The companion UnifoLM-WMA-0 repo positions this dataset as the training corpus for a world-model + action architecture, where the learned world model serves as both interactive simulator and policy enhancer.

No numbers are claimed in the tweet. Adoption signal as of the tweet date: the HF collection lists eight sub-collections (UnifoLM_WBT_Dataset, UnifoLM_G1_Dex1_DiverseManip_Dataset, UnifoLM-VLA-0, UnifoLM-WMA-0, UnifoLM_G1_Dex1_Dataset, UnifoLM_G1_Brainco_Dataset, UnifoLM_Z1_Arm_Dataset, UnifoLM_G1_Dex3_Dataset) with sub-dataset viewer counts in the hundreds-of-thousands of rows. The tweet itself reported 5.6M views by the time of filing.

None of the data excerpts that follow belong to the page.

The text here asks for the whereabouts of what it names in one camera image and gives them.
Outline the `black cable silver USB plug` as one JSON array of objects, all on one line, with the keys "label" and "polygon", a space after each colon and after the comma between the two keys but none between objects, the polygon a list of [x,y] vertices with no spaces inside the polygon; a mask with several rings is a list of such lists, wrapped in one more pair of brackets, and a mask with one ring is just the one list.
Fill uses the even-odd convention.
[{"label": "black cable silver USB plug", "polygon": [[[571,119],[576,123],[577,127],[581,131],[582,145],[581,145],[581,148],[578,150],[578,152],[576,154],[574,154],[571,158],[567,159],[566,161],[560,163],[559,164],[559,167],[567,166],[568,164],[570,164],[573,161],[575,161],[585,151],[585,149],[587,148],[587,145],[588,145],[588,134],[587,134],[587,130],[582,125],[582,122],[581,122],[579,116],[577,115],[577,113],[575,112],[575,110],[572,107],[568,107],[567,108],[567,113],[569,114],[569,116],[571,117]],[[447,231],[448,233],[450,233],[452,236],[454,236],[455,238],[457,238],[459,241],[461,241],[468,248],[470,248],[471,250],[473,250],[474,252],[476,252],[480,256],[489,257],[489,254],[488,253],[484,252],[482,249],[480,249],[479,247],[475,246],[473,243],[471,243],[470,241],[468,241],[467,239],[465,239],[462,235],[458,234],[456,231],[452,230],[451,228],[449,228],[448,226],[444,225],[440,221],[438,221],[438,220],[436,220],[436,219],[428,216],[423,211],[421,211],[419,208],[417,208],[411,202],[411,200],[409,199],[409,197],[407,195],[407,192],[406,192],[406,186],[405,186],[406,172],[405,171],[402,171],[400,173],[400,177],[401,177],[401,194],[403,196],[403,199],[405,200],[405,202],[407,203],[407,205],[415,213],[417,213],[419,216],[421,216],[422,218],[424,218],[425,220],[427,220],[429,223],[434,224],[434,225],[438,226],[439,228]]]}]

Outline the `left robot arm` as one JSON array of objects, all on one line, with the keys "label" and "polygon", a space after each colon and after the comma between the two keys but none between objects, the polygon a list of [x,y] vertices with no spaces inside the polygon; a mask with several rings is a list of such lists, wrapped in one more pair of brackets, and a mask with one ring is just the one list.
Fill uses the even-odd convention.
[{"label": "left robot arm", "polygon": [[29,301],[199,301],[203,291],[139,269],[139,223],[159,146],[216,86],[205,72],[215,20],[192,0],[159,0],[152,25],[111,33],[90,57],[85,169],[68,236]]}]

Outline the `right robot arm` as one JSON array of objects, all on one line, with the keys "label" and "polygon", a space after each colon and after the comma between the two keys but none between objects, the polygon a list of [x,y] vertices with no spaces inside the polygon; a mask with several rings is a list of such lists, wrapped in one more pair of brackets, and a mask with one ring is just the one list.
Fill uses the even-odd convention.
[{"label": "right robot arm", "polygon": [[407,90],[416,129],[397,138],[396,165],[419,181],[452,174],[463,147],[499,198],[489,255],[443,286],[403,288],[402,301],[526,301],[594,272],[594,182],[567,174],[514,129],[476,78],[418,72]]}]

For Luma’s embodied-world-model work, an open, RLDS-formatted, whole-body humanoid dataset is rare — most open robot datasets are arm-only (Open X-Embodiment, LeRobot pi0 corpora) and most whole-body data sits behind humanoid-company walls (Figure, 1X, Tesla Optimus). This complements Fauna Sprout: A lightweight, approachable, developer-ready humanoid robot, which delivered the hardware axis of a research-friendly humanoid stack but no released data; together with UnifoLM-WMA-0 it covers the dataset+world-model halves that Sprout punts on. It is also the missing ingredient under the VLA models candidate cluster (Isaac GR00T, OpenVLA, π0, Alpamayo) — those models can now train on a real-world bipedal corpus without licensing one bespoke. The rolling-update model is unusual and worth tracking: most robot datasets are frozen at release.